DATA BLOCK →
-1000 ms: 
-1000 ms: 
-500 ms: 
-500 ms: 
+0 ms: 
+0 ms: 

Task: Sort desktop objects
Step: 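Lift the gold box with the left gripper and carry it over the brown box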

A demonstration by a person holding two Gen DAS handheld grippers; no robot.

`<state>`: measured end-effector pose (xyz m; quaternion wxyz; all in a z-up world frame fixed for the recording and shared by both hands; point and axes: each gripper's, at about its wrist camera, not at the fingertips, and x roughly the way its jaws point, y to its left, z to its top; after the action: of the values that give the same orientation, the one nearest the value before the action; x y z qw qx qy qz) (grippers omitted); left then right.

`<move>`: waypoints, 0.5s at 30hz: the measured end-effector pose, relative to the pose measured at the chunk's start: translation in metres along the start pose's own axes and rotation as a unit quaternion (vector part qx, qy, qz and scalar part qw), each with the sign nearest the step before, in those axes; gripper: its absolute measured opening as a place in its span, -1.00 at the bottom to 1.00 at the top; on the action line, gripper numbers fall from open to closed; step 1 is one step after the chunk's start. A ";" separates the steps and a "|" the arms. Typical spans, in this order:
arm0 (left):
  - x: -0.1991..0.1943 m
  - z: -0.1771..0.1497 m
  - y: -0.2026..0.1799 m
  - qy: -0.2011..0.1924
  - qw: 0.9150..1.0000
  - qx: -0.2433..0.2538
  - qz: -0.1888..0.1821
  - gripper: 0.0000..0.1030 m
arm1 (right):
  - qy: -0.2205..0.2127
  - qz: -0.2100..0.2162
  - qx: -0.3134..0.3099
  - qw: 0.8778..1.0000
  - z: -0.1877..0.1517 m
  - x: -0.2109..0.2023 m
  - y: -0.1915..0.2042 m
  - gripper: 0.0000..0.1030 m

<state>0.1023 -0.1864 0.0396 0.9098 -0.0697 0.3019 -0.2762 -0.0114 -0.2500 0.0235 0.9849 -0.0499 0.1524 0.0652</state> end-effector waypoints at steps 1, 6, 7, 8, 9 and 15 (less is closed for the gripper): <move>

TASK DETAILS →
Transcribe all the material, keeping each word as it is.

OUTPUT BELOW →
-1000 ms: 
-1000 ms: 
-500 ms: 
-500 ms: 
+0 ms: 
+0 ms: 

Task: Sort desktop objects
Step: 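Lift the gold box with the left gripper and carry it over the brown box
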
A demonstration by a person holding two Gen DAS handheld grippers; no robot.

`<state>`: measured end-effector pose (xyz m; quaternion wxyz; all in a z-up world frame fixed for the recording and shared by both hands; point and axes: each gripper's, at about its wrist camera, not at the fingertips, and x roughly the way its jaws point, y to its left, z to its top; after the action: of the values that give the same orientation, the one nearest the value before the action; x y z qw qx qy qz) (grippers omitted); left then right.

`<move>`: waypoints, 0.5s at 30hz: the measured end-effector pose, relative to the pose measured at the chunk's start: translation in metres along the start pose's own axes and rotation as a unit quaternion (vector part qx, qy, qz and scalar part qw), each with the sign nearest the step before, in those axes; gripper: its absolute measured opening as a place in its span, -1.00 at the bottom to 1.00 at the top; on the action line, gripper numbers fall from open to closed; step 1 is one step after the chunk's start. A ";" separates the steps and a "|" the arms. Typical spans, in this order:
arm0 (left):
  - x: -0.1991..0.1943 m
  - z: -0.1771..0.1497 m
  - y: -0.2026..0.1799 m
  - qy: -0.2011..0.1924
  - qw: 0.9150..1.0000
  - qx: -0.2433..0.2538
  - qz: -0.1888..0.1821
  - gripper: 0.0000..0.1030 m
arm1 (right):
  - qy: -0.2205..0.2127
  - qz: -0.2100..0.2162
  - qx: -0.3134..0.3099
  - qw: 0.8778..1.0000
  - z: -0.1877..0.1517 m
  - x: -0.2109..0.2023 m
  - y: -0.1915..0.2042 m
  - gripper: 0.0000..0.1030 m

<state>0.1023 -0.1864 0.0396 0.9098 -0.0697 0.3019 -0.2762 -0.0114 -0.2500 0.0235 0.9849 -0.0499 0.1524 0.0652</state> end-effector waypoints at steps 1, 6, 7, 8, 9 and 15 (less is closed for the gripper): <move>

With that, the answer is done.